Syd Lock (3) is well & sends his regards.   Met Len Harty (4) here, he is also well etc.  Bill & Andy Carnahan (5 & 6) all here also, both doing well, Alan Rushil (Russell) (7) is attached to our Brigade & I saw him last week.

7/6/16.   Just heard that Syd Lock has gone to the Field Ambulance – no particulars, but I think he has a bad leg, having got it ripped open in German barbed wire entanglements last time he was out for a spin.

Des Harty (8) is here with our Battalion and looks is well.  Sends his regards.

3

Well D’s I must close now & get a line done to those at home.  This game is “no bon”.(9)

Love to yourself, Bill & kids, (Teddy & Wobbyjony) (10) & to mum, Mac & family (11) & all our family & all the other D – families.(12)  

Ask Bill if I can send him up a load of shells for his paths (these kind won’t wear out) & how much has he painted of the home.

                                                                                                     Your Loving Brother

                                                                                                       Roy G M

                                                                                                         12/3527

                                         posted 10/6/16       (out of trenches for while)

Explanatory notes:

  1. Cheltenham Beach = located at Devonport, Auckland
  2. “Old Peter Bratty” = rhyming slang for “Ratty” = to make angry
  3. 12/3387 Cpl. Sidney George Snow (Syd) LOCK – AIB, 8 Reinfs; embarked Nov 1915 – Rtnd NZ.
  4. 4/466 Sgt. (later Capt) Leonard Power (Len) HARTY, MM – AIB, NZ Field Engineers (Main Body); embarked Oct 1914 (Military Medal awarded 18 Oct 1916, France) – Rtnd NZ.
  5. 2/440 Sgt. Saddler Andrew Gilmore (Andy) CARNAHAN – NZ Field Artillery, 2nd Battery (Main Body); embarked Oct 1914 (landed Gallipoli) – Rtnd NZ.                                                                            12/2662 Pte. William Henry (Bill) CARNAHAN – AIB, 6 Reinfs; embarked Aug 1915; returned to France for a second tour of duty as a 2nd Lieutenant with 37th Reinforcements in May 1918 – Rtnd NZ.
  6. 23121 Sgt. Alan Hoey RUSSELL – NZ Rifle Brigade, 4 Reinfs; embark May 1916 (also WW2 – 65672, 2nd Lieutenant) – Rtnd NZ.
  7. 12/3929 Sgt.
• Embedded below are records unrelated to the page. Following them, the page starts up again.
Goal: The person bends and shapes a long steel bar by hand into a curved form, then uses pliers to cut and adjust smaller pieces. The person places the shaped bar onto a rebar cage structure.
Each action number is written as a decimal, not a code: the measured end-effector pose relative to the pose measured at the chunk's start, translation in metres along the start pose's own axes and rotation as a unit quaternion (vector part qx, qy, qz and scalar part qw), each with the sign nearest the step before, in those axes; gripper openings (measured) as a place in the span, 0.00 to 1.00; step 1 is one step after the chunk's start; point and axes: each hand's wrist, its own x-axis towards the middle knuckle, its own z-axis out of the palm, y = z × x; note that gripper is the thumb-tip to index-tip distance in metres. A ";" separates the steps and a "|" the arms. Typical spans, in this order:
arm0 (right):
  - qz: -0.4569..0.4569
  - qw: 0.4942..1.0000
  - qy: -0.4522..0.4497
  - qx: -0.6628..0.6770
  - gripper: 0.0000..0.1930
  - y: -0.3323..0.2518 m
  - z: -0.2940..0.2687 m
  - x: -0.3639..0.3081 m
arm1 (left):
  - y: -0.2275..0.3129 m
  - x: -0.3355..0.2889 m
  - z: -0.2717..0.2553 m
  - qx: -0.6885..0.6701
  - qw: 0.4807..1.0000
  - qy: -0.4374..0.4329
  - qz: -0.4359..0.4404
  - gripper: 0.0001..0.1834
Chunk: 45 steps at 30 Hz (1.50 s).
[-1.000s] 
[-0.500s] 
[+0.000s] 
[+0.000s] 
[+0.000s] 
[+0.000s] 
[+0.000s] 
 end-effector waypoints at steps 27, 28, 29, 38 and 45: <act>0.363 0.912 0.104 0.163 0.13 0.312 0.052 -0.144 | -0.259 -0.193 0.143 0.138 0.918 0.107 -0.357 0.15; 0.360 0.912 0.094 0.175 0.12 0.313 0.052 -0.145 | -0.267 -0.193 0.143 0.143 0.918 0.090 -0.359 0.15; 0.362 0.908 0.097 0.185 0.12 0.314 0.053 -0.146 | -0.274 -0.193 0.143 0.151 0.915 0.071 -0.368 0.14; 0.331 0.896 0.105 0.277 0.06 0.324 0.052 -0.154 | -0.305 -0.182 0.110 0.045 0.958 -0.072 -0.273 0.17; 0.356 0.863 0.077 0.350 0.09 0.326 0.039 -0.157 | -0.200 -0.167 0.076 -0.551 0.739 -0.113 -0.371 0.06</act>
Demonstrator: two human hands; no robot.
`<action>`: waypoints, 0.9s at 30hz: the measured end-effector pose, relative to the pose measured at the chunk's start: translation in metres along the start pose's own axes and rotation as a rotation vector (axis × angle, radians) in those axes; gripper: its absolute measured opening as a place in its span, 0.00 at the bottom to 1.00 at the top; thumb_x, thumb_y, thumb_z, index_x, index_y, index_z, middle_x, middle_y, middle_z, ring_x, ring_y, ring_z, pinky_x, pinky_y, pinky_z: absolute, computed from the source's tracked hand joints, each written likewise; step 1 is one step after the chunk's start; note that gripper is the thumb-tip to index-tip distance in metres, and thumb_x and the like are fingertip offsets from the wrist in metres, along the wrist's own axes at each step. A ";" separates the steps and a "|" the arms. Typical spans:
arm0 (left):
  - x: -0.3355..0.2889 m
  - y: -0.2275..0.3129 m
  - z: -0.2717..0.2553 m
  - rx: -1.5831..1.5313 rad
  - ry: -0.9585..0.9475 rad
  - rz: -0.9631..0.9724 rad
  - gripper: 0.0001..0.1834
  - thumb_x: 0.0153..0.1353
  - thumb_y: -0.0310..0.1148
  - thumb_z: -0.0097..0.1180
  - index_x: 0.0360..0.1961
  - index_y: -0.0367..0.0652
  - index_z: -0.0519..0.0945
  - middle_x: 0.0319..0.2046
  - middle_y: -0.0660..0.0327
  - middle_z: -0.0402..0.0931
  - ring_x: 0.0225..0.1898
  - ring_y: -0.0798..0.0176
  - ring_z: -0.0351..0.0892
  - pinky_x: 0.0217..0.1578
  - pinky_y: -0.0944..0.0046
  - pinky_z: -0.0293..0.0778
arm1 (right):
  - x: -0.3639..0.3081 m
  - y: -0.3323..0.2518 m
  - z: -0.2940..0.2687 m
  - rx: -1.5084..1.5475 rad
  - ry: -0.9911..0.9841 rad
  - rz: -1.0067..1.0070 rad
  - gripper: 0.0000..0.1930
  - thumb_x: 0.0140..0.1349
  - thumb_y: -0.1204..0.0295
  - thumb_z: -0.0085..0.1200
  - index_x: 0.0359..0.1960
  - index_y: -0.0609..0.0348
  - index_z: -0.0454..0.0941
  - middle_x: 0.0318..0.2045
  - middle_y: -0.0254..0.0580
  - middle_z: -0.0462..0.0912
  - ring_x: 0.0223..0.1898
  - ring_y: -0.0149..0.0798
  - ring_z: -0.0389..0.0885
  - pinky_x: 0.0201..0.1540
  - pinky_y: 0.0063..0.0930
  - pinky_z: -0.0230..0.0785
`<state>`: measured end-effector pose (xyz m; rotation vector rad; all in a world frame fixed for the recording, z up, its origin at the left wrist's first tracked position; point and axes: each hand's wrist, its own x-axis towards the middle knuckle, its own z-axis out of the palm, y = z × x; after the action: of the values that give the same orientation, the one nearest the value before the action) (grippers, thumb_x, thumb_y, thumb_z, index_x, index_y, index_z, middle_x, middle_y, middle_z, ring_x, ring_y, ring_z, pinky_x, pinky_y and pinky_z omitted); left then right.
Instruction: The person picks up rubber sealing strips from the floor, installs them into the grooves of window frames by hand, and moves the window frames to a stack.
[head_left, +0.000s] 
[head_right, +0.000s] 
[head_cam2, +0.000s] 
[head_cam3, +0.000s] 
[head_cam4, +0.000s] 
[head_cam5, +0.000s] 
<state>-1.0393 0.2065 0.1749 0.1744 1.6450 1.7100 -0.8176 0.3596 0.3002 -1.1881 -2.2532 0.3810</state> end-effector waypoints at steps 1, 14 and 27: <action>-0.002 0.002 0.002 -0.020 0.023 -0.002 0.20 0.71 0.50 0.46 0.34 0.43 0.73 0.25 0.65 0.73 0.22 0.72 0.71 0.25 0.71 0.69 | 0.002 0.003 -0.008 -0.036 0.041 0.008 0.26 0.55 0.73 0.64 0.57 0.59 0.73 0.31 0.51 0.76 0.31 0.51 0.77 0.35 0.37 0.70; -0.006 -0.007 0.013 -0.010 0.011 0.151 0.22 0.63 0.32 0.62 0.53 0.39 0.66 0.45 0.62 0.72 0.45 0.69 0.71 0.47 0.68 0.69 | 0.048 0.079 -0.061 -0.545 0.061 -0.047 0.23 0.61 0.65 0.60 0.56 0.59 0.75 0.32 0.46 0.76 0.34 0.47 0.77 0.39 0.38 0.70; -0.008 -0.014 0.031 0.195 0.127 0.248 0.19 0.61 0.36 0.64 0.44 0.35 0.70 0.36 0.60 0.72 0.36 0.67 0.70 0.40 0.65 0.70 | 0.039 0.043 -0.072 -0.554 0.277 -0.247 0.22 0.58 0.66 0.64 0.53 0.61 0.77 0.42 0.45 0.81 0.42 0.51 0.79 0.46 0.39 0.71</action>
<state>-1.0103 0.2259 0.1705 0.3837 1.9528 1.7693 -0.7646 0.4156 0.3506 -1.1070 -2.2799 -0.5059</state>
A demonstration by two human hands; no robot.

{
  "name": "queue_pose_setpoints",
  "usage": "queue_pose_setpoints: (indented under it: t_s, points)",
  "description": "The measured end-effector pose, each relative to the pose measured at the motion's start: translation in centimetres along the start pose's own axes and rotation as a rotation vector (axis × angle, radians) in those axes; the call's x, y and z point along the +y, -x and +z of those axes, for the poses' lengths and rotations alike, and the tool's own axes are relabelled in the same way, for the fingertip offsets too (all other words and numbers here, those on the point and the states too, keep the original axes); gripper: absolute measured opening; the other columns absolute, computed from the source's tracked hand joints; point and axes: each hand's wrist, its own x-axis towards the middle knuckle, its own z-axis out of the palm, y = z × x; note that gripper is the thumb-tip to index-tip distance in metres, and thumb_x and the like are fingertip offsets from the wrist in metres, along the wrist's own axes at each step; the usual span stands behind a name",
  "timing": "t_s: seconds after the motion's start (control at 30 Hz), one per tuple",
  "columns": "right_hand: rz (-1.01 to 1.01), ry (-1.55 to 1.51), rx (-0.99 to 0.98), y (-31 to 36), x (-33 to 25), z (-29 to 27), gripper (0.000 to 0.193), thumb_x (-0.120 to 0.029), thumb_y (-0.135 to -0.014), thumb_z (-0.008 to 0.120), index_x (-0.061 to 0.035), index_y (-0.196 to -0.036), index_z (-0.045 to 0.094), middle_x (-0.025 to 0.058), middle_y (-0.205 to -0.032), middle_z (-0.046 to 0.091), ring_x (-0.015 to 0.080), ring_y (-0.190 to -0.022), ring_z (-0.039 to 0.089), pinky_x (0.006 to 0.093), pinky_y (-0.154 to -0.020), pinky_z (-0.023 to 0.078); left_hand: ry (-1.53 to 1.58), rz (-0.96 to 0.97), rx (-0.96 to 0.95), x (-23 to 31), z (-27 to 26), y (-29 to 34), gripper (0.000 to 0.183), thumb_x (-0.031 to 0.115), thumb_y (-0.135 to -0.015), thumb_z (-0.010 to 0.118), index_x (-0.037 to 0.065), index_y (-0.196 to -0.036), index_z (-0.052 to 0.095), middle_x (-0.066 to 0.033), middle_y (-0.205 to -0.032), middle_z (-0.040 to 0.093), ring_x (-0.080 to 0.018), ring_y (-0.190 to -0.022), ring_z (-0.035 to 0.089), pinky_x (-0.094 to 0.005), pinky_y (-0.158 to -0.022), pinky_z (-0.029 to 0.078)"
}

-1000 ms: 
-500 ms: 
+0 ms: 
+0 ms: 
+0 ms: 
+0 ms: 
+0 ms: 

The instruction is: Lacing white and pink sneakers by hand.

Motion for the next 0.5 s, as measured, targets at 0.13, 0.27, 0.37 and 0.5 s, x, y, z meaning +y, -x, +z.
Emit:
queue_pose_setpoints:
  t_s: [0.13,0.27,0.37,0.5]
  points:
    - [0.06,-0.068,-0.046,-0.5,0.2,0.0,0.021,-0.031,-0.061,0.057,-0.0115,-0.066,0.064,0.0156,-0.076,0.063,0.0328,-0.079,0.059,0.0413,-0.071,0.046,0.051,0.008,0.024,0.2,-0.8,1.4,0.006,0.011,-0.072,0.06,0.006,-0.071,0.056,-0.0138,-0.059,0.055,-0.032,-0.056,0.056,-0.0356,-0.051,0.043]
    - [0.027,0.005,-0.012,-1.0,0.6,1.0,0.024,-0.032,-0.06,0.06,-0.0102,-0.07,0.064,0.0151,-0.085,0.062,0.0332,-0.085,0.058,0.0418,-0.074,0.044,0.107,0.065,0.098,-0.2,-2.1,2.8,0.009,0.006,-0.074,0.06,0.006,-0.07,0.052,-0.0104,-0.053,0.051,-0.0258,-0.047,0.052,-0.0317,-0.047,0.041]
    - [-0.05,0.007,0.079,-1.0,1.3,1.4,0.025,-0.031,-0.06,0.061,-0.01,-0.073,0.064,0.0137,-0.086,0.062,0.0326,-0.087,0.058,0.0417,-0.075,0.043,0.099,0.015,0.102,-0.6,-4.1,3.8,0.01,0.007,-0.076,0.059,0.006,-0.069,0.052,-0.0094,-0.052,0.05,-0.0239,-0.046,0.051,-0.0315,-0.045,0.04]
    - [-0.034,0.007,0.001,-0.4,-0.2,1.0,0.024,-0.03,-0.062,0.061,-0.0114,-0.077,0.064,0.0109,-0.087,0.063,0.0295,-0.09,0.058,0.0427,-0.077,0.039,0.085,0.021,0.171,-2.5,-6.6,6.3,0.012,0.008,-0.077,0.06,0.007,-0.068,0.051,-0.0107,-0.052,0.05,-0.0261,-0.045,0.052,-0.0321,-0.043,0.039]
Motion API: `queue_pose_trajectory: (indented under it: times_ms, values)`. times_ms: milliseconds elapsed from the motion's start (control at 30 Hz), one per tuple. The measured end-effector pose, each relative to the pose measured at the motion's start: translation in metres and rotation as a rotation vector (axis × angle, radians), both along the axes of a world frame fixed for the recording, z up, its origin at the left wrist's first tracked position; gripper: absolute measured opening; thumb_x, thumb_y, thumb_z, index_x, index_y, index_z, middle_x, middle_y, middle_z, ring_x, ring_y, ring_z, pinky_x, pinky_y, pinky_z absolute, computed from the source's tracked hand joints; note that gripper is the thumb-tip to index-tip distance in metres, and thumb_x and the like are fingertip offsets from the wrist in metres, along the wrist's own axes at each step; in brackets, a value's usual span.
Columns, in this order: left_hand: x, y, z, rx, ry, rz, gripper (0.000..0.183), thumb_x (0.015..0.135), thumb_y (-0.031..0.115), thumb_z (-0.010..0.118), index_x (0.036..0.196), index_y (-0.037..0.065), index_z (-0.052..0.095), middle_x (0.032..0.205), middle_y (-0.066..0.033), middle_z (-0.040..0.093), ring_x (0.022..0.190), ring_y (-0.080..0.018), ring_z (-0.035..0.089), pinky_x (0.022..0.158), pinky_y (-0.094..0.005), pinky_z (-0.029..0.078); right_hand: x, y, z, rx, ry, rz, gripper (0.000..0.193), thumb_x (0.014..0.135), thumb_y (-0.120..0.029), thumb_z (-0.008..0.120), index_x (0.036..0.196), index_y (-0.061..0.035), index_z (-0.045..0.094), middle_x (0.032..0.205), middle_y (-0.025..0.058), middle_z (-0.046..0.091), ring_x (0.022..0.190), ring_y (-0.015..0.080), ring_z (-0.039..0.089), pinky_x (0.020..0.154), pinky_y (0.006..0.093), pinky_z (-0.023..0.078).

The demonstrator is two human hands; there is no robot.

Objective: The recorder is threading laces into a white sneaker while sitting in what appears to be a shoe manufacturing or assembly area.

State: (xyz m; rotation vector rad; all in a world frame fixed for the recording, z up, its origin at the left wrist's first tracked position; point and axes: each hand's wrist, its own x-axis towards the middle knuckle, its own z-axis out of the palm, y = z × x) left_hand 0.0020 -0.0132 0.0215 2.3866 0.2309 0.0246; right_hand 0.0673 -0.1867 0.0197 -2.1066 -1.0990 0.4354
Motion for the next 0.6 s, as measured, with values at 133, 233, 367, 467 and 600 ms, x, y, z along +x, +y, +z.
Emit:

Thomas Desmond (Des) HARTY – AIB, 10 Reinfs; embark Apr 1915 (Gallipoli); commissioned into the Royal Naval Volunteer Reserve in 1918 – Rtnd NZ.
  8. Roy’s sisterDaisy Margaret MURDOCH b: Lyell, Buller West Coast m 1908, William (Bill) Edward ALEXANDER, Accountant – Summer St, Devonport, 1919 – died Jun 1960. Their two children were:
  9. Teddy = Charles Edward ALEXANDER;   Wobbyjohn = Margaret Beryl ALEXANDER – Daisy & Bill’s children.
  10. “no bon” = not good (Fr.)
  11. Mum, Mac and family: Mum = Elizabeth MURDOCH, Roy and Daisy’s mother; ‘Mac’ = Martha Lyall Murdoch (nee MacWILLIAMS), Roy’s wife.